There are two ways of using the DPO:

  • one by identifying the average time lag between peaks and troughs,
  • another by indentifying first the usual levels on the DPO chart where the indicator reverts to the other direction and then finding the peaks and troughs at these levels, like in the chart below.

detrended price oscillator

 

The detrended price oscillator removes momentum from the picture and represents a simple and easy way of estimating the length of price cycles from peak to peak and from trough to trough.

The indicator seeks to reduce the impact of long-term trends in defining cycle length, focusing instead on short-term price swings.

As already indicated, the detrended price oscillator is an excellent market timing tool, which works even better if used in conjunction with other indicators.

Since the DPO is neutral with regard to price momentum, a good combination is DPO and MACD.

 

An Example of DPO with Moving Average Convergence and Divergence

detrended price oscillator with macd

 

As you can see in the chart above, matching the MACD entry signals with the peaks and troughs indications given by the Detrended Price Oscillator, only three are the entry signals, highlighted by the red arrows in the picture.

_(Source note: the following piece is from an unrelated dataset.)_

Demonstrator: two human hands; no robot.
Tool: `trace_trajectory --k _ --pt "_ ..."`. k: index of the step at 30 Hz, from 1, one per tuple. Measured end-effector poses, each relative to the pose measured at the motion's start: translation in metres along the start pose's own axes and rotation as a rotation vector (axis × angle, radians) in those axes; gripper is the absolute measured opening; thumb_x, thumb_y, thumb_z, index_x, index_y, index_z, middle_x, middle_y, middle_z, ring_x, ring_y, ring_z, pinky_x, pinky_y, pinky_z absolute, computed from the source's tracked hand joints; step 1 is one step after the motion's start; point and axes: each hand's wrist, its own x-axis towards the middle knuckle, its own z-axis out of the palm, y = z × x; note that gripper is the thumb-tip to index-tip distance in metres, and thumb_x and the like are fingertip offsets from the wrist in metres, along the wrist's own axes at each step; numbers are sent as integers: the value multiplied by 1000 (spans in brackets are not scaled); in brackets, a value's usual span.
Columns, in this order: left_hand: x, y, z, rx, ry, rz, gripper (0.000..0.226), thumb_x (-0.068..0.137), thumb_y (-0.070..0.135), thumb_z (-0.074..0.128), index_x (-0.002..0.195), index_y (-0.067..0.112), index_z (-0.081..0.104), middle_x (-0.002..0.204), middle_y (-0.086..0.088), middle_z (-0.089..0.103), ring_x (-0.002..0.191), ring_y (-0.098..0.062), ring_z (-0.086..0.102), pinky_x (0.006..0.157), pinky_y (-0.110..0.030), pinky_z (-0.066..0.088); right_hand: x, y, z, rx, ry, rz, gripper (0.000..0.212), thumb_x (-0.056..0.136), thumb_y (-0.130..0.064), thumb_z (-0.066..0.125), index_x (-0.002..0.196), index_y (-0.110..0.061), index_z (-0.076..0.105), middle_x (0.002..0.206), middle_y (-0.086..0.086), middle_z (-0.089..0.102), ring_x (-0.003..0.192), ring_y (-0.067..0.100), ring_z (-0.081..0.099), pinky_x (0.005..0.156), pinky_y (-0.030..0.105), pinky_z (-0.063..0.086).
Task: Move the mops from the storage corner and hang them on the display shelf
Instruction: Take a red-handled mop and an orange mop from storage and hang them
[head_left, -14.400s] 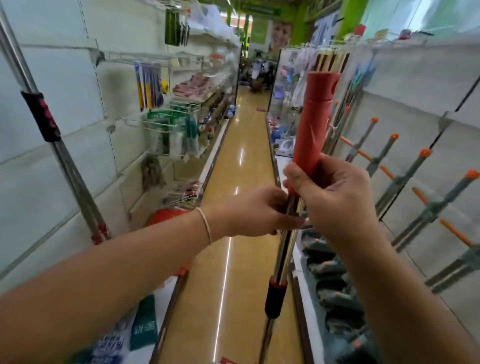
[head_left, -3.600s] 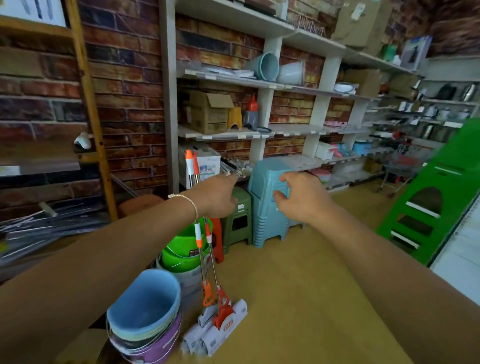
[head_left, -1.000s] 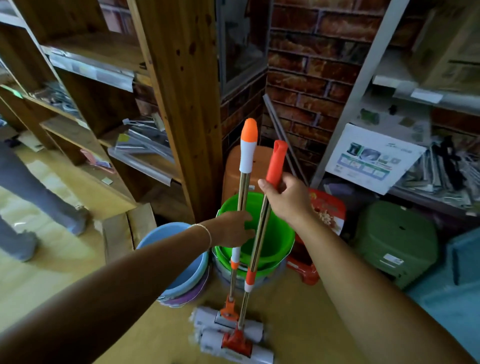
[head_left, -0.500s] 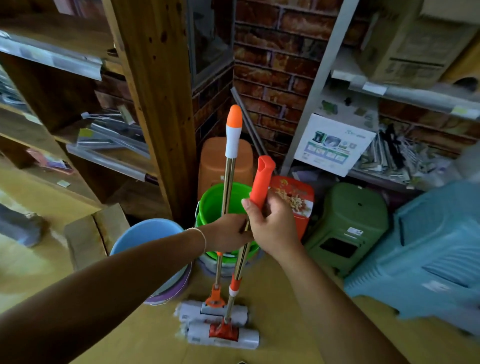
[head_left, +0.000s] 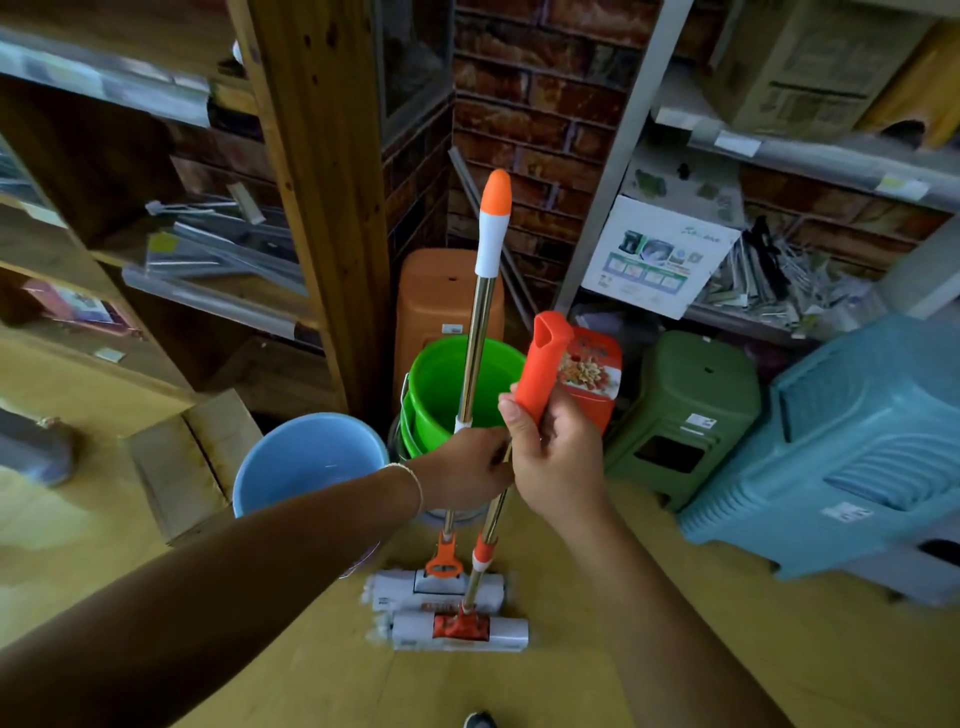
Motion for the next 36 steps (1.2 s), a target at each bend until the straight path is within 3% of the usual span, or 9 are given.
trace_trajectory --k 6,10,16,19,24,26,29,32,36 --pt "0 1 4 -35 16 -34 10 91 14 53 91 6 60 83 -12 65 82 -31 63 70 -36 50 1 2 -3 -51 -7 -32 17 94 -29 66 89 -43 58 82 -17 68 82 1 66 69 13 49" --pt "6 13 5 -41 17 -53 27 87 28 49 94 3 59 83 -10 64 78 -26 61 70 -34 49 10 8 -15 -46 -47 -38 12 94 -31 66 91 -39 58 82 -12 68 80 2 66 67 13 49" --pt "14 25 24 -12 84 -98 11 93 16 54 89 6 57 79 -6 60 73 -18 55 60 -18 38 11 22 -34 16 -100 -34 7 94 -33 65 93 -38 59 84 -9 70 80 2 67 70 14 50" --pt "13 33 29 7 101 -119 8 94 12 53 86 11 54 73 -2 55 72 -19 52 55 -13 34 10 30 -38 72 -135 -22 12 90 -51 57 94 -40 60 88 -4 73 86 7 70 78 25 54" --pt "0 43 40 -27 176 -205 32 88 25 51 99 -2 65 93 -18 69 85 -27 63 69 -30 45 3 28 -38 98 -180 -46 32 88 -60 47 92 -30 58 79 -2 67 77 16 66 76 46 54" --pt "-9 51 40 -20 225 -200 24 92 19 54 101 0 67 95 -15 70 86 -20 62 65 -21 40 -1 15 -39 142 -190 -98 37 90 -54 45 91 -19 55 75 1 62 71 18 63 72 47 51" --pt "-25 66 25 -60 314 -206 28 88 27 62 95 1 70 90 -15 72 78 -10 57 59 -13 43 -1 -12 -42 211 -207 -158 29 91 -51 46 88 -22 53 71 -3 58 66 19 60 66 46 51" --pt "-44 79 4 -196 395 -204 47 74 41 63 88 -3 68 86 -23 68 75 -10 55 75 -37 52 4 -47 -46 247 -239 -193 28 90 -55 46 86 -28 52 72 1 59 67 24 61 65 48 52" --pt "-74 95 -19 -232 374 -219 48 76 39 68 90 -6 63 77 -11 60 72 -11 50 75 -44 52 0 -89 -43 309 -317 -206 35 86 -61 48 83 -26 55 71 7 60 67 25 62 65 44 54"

For a thourough description of how to use the MACD you can read the MACD article.

 

Conclusions

The detrended price oscillator represents a simple way of identifying prices cycles, removing momentum and long-term trends from the price pattern and focusing on short-term cycle length.

Used in combination with momentum indicators the DPO could return reliable entry and exit points that the trader can use in stock and stock options trading.